YOUR INSTRUCTIONS >>
Copy the material below verbatim from the line with "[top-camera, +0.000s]" to the line with "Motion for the", both lines included, omitting pictures and every line outside that range.

SOURCE DATA >>
· · · · · · ·
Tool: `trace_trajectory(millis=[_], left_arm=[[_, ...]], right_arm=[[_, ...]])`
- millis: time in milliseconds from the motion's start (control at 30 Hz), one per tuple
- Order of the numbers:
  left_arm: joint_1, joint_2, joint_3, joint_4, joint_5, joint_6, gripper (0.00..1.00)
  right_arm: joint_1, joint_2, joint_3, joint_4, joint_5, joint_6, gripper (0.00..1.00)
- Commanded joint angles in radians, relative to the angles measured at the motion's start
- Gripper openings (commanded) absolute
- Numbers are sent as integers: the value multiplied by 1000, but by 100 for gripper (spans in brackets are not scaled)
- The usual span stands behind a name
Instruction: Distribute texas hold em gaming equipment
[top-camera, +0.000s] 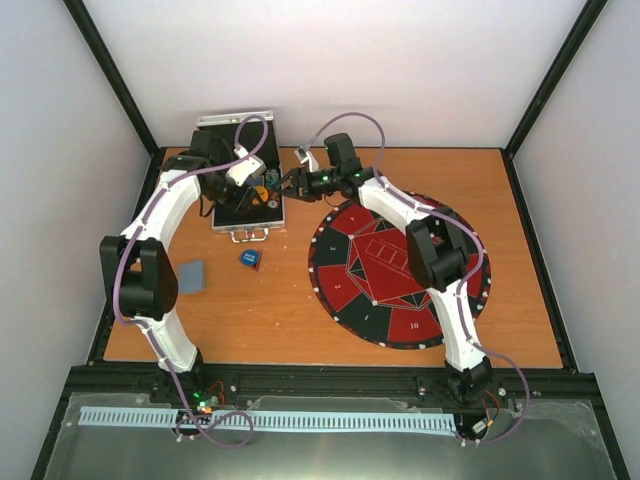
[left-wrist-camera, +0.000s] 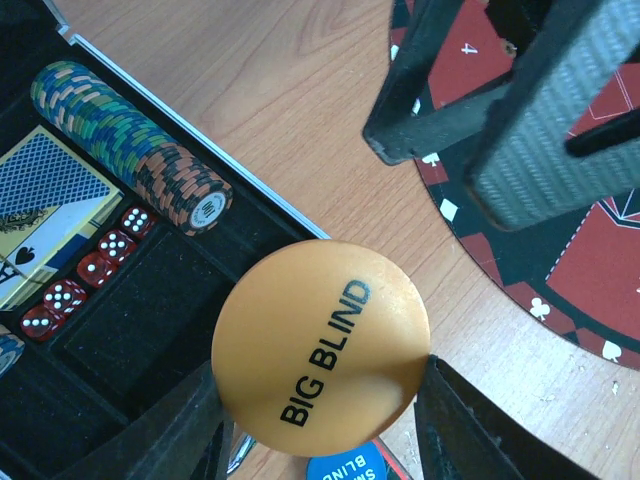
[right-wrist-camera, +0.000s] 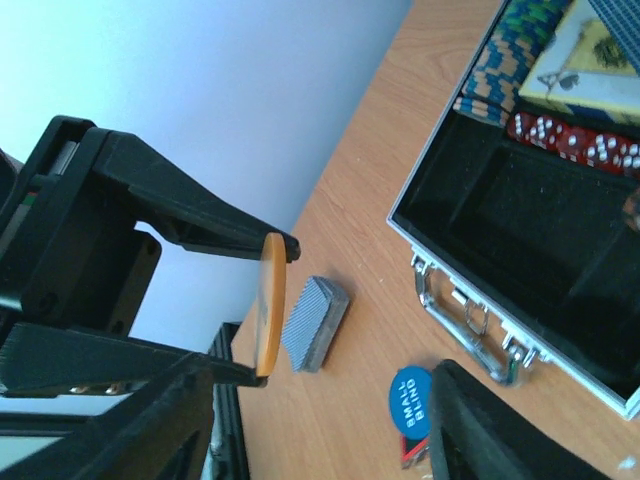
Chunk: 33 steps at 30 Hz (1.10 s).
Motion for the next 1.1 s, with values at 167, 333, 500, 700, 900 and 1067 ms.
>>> trace_trajectory(millis=[167,333,500,700,900,1067], left_arm=[[-1,-6,23,1,23,1,48],[0,-1,23,5,15,1,48],[-2,-2,25,7,18,1,47],[-2,2,26,11,29,2,48],[-3,2,20,9,18,10,47],[0,-5,13,1,1,5,92]], right_arm=[[29,102,149,27,-31,58,54],[45,137,182,15,-46,66,54],[57,144,187,14,-53,65,53],[69,171,225,23,-84,82,25],[66,172,248,-19,-107,42,3],[29,122,254,-208,-36,-117,3]])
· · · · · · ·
FINAL ANSWER >>
[top-camera, +0.000s] 
[left-wrist-camera, +0.000s] 
[right-wrist-camera, +0.000s] 
Chunk: 33 steps at 30 Hz (1.10 s).
Motion for the next 1.1 s, with values at 167, 333, 500, 700, 900 and 1067 ms.

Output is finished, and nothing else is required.